EXERCISE AIM:
Give the data below again exactly as written, but without the pictures.

BEGIN INFORMATION SUPPLIED

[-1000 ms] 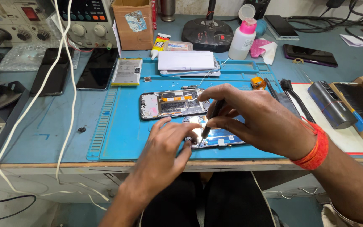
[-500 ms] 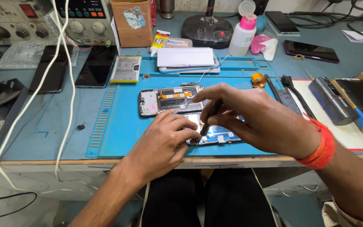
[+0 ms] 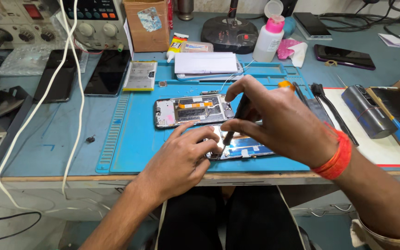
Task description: The person works at a repair bench on two disassembled smartphones, using tweezers to lift and reposition internal components and flex cables inside the phone bodies. They reposition the phones on the mat, press parts into place, and use a screwdriver-like tool on the phone interior.
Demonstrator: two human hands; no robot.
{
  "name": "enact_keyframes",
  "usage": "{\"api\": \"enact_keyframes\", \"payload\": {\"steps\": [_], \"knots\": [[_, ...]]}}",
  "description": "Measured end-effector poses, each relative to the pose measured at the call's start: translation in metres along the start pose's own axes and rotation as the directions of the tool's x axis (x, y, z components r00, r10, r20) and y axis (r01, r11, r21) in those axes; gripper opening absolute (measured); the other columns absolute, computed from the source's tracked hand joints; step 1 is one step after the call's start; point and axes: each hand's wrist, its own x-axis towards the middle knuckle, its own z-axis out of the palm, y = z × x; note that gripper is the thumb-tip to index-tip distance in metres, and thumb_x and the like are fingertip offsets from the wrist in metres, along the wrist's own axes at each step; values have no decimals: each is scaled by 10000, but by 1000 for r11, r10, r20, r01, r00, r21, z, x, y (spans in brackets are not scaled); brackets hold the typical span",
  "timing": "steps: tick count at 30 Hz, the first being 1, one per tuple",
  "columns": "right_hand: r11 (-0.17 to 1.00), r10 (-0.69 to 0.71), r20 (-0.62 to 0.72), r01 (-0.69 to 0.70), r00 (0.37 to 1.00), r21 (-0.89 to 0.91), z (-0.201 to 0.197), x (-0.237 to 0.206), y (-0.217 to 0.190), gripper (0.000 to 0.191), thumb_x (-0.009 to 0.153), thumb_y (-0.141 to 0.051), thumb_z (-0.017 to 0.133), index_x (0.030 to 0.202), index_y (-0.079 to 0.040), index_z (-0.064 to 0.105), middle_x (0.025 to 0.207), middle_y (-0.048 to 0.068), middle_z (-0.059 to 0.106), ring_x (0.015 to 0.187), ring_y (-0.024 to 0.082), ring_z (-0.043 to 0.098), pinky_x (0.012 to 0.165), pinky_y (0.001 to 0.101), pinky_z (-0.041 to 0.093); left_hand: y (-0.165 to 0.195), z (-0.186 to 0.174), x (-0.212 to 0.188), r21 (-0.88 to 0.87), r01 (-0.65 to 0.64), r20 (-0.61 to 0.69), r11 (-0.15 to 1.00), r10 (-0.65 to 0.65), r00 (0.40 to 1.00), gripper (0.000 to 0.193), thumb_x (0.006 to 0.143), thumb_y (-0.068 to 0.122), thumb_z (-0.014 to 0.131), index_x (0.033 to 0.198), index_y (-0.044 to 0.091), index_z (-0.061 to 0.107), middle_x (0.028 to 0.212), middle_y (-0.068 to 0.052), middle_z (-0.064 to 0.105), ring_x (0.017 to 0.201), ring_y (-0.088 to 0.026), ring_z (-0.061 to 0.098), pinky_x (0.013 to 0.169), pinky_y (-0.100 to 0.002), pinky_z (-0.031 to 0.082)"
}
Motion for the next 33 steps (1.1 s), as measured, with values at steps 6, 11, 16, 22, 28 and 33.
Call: {"api": "enact_keyframes", "payload": {"steps": [6, 11, 16, 22, 28, 33], "knots": [[883, -398, 2, 383, 917, 272, -5, -4, 7, 300, 946, -58, 655, 1202, -21, 503, 1000, 94, 716, 958, 174, 756, 808, 298, 626, 0, -1, 1, 39, -8, 11, 999, 7, 1000, 209, 811, 54, 609, 1008, 65, 679, 1234, -67, 646, 1167, -254, 595, 985, -438, 394], [954, -291, -49, 294, 956, 64, -1, -1, 5, 388, 905, -115, 740, 1193, -28, 496, 896, 57, 746, 791, 131, 773, 690, 273, 632, -2, 2, 1, 70, -75, -23, 995, 77, 997, 247, 818, 47, 590, 1057, 51, 649, 1349, -90, 628, 1303, -265, 560, 957, -424, 402], [963, -250, -21, 251, 968, 97, -5, -3, 5, 372, 913, -92, 717, 1208, -31, 500, 894, 68, 761, 771, 143, 774, 645, 295, 615, -6, 4, 4, 86, -19, 31, 996, 17, 999, 302, 848, 55, 587, 1140, 60, 661, 1275, -69, 653, 1260, -240, 574, 963, -428, 402], [917, -381, -20, 380, 924, 121, -3, -5, 8, 369, 952, -57, 672, 1252, -18, 462, 1001, 79, 768, 895, 160, 796, 719, 302, 633, -1, 5, 1, 98, -31, -68, 995, 38, 997, 335, 862, 35, 571, 1185, 70, 656, 1310, -82, 667, 1231, -233, 606, 992, -417, 401], [951, -288, 4, 285, 958, 120, -4, -3, 6, 380, 933, -69, 678, 1250, -37, 472, 973, 82, 786, 877, 187, 779, 700, 325, 628, -3, 6, 2, -127, 145, -45, 981, -152, 987, 486, 858, 15, 526, 1343, 39, 531, 1235, -141, 693, 1216, -300, 611, 1057, -421, 432], [986, -164, -26, 162, 986, -40, 4, -3, 1, 423, 909, -191, 721, 1242, -63, 494, 962, 106, 788, 902, 187, 808, 743, 327, 622, -6, 9, -1, -37, 45, -121, 998, -49, 992, 445, 863, 21, 533, 1303, 8, 472, 1186, -194, 696, 1207, -373, 596, 1084, -484, 372]]}}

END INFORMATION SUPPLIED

THE ANSWER:
[-1000 ms] 
[-500 ms] 
[+0 ms] 
Task description: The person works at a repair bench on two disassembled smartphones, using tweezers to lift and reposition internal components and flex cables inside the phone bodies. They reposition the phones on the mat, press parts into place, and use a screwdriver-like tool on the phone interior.
Demonstrator: two human hands; no robot.
{
  "name": "enact_keyframes",
  "usage": "{\"api\": \"enact_keyframes\", \"payload\": {\"steps\": [_], \"knots\": [[_, ...]]}}",
  "description": "Measured end-effector poses, each relative to the pose measured at the call's start: translation in metres along the start pose's own axes and rotation as the directions of the tool's x axis (x, y, z components r00, r10, r20) and y axis (r01, r11, r21) in those axes; gripper opening absolute (measured); the other columns absolute, computed from the source's tracked hand joints; step 1 is one step after the call's start; point and axes: each hand's wrist, its own x-axis towards the middle knuckle, its own z-axis out of the palm, y = z × x; note that gripper is the thumb-tip to index-tip distance in metres, and thumb_x and the like are fingertip offsets from the wrist in metres, along the wrist's own axes at each step; values have no decimals: each is scaled by 10000, but by 1000 for r11, r10, r20, r01, r00, r21, z, x, y (spans in brackets are not scaled); brackets hold the typical span",
  "timing": "steps: tick count at 30 Hz, the first being 1, one per tuple",
  "columns": "right_hand: r11 (-0.17 to 1.00), r10 (-0.69 to 0.71), r20 (-0.62 to 0.72), r01 (-0.69 to 0.70), r00 (0.37 to 1.00), r21 (-0.89 to 0.91), z (-0.201 to 0.197), x (-0.237 to 0.206), y (-0.217 to 0.190), gripper (0.000 to 0.191), thumb_x (-0.009 to 0.153), thumb_y (-0.141 to 0.051), thumb_z (-0.017 to 0.133), index_x (0.030 to 0.202), index_y (-0.079 to 0.040), index_z (-0.064 to 0.105), middle_x (0.025 to 0.207), middle_y (-0.048 to 0.068), middle_z (-0.059 to 0.106), ring_x (0.015 to 0.187), ring_y (-0.024 to 0.082), ring_z (-0.043 to 0.098), pinky_x (0.012 to 0.165), pinky_y (0.001 to 0.101), pinky_z (-0.041 to 0.093); left_hand: y (-0.165 to 0.195), z (-0.186 to 0.174), x (-0.212 to 0.188), r21 (-0.88 to 0.87), r01 (-0.65 to 0.64), r20 (-0.61 to 0.69), r11 (-0.15 to 1.00), r10 (-0.65 to 0.65), r00 (0.40 to 1.00), gripper (0.000 to 0.193), thumb_x (0.006 to 0.143), thumb_y (-0.068 to 0.122), thumb_z (-0.014 to 0.131), index_x (0.033 to 0.198), index_y (-0.044 to 0.091), index_z (-0.061 to 0.107), middle_x (0.028 to 0.212), middle_y (-0.068 to 0.052), middle_z (-0.064 to 0.105), ring_x (0.017 to 0.201), ring_y (-0.088 to 0.026), ring_z (-0.061 to 0.098), pinky_x (0.013 to 0.169), pinky_y (-0.100 to 0.002), pinky_z (-0.031 to 0.082)"
}
Motion for the next 33 steps (1.1 s), as measured, with values at steps 6, 11, 16, 22, 28 and 33.
Call: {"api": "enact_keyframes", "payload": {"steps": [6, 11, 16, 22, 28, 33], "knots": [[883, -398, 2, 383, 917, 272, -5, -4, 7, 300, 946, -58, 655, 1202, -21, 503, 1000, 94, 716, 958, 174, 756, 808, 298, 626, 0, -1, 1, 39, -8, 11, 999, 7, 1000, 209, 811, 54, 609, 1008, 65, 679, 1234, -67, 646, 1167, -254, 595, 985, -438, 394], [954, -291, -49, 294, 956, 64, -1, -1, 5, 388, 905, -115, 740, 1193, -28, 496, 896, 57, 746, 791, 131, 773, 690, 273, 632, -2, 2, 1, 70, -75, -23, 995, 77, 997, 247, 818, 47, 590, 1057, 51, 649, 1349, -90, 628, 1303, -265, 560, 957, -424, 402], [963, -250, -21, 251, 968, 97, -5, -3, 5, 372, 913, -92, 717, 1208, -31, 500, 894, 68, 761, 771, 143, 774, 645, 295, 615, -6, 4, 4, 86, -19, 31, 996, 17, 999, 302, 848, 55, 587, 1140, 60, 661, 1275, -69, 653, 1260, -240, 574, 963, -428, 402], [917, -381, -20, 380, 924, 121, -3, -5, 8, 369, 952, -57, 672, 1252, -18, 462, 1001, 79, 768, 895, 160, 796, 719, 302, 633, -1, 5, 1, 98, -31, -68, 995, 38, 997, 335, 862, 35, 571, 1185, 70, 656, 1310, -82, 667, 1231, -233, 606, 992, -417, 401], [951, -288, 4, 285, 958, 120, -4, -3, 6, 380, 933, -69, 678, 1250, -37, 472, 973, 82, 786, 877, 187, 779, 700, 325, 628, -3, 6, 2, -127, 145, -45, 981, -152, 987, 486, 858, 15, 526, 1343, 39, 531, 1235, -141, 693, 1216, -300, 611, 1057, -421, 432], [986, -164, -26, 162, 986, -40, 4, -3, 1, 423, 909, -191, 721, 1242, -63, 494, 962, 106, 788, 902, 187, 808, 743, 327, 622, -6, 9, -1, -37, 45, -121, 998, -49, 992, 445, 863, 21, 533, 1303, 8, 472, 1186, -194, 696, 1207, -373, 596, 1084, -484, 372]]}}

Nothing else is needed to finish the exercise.